Troubleshooting Hreflang

Common Errors

ErrorCauseSolution
Missing return linksOne-directional referencesAdd reciprocal tags
Wrong codesInvalid language/countryUse correct ISO codes (ms, not my for Malay)
Broken linksURLs return errorsFix or remove URLs
Conflicting signalsCanonical conflictsAlign canonical and hreflang

Validation Tools

  • Google Search Console - International Targeting report, Coverage report for hreflang errors
  • Ahrefs Site Audit - Hreflang tag validation across all pages
  • Semrush Site Audit - Detects missing return tags and invalid codes
  • Screaming Frog - Crawls and maps all hreflang relationships

Search Console Reports

Check:

  • International Targeting section
  • Coverage report for hreflang errors
  • URL Inspection for specific pages

Run a crawl with Screaming Frog or Ahrefs Site Audit after any hreflang changes. Broken return links are the most frequent error and they silently invalidate your tags.

Hreflang Checklist

Implementation

  • All language versions identified
  • Correct ISO codes used (ms for Malay, not my)
  • x-default included
  • Absolute URLs used
  • Self-reference on each page

Validation

  • Bidirectional links verified
  • All URLs return 200
  • Canonical URLs match hreflang URLs
  • No conflicting signals
  • Google Search Console checked

Maintenance

  • New pages get hreflang tags
  • Removed pages cleaned up
  • URL changes updated
  • Regular audits scheduled (Ahrefs/Semrush monthly)

Hreflang ensures users see the correct language version in search results and prevents duplicate content issues between regional versions. For Malaysian bilingual sites, proper en-MY and ms-MY tagging is the difference between reaching both language audiences and leaving one underserved.

Implement hreflang on all alternate versions, always include self-reference, and ensure bidirectional linking. Use x-default as a fallback for unmatched languages. Validate regularly with Google Search Console and crawl tools like Screaming Frog or Ahrefs.

Combine hreflang with proper canonicalization and a clear URL structure for effective multilingual search visibility. Hreflang is a key part of technical SEO for any site serving multiple language audiences, and it pairs well with a solid international SEO strategy.

Frequently Asked Questions

Do I need hreflang for different English versions (US, UK, AU)?
Yes, if you have distinct content for different English-speaking regions (different spellings, pricing, products), use hreflang with region codes: en-US, en-GB, en-AU. If the content is identical, you may not need separate versions.

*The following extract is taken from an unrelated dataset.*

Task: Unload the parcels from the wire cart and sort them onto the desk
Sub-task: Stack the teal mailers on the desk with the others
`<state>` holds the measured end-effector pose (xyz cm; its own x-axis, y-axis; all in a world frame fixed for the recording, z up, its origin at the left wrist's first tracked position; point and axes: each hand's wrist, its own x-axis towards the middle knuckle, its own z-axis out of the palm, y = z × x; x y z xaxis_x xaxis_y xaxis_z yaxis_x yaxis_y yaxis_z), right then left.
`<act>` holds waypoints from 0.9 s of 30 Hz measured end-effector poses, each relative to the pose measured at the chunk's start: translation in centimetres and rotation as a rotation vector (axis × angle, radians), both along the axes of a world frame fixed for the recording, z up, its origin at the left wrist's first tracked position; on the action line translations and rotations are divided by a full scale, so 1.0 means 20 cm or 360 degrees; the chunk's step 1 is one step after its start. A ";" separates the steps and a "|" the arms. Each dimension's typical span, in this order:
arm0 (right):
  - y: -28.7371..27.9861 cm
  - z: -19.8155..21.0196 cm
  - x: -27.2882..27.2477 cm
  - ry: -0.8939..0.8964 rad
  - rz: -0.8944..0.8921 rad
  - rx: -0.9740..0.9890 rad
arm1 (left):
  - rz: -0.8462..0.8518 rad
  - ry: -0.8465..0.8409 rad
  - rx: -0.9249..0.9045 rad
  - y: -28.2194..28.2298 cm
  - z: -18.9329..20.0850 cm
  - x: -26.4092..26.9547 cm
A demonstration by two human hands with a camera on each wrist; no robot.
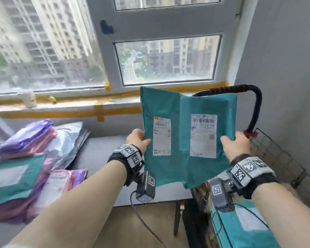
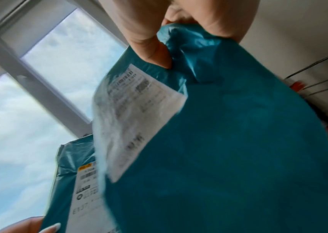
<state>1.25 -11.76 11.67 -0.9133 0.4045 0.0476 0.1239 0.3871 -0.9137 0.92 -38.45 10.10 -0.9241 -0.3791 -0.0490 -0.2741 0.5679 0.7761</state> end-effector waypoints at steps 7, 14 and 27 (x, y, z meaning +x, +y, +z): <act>-0.78 0.02 -0.07 -0.0080 0.0395 -0.0166 | 0.0051 -0.0023 0.0497 -0.65 -0.06 0.18; -1.51 -0.17 -0.11 -0.0422 0.0500 -0.0236 | 0.0062 -0.0055 0.0740 -1.24 -0.01 0.36; -2.01 -0.39 -0.23 -0.0808 0.0555 -0.0449 | 0.0008 -0.0236 0.0887 -1.60 -0.08 0.27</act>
<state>-3.38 -52.05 3.93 -0.8738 0.0163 -0.4860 0.4755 0.2377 -0.8470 6.28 -70.53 8.47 -0.8904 -0.2629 -0.3716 -0.4045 0.0826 0.9108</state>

Hreflang helps prevent duplicate content issues between regional versions.
What is x-default in hreflang?
x-default specifies the default or fallback page when no other hreflang matches the user's language/region. It's typically your main language version or a language selector page. Always include x-default to handle users whose language isn't specifically targeted.
Does hreflang affect rankings?
Hreflang doesn't directly boost rankings, but it helps the correct page rank in the correct market. Without hreflang, the wrong language version might rank in a market, or versions might compete against each other. Proper implementation ensures the right page appears for the right audience.
How do I set up hreflang for a Malaysian bilingual site (English and Malay)?
Use en-MY for English content targeting Malaysia and ms-MY for Malay content. Each page needs both hreflang tags plus x-default. For example: hreflang='en-MY' for semantic.my/page/ and hreflang='ms-MY' for semantic.my/ms/page/. Set x-default to your primary language version. Validate with Google Search Console's International Targeting report.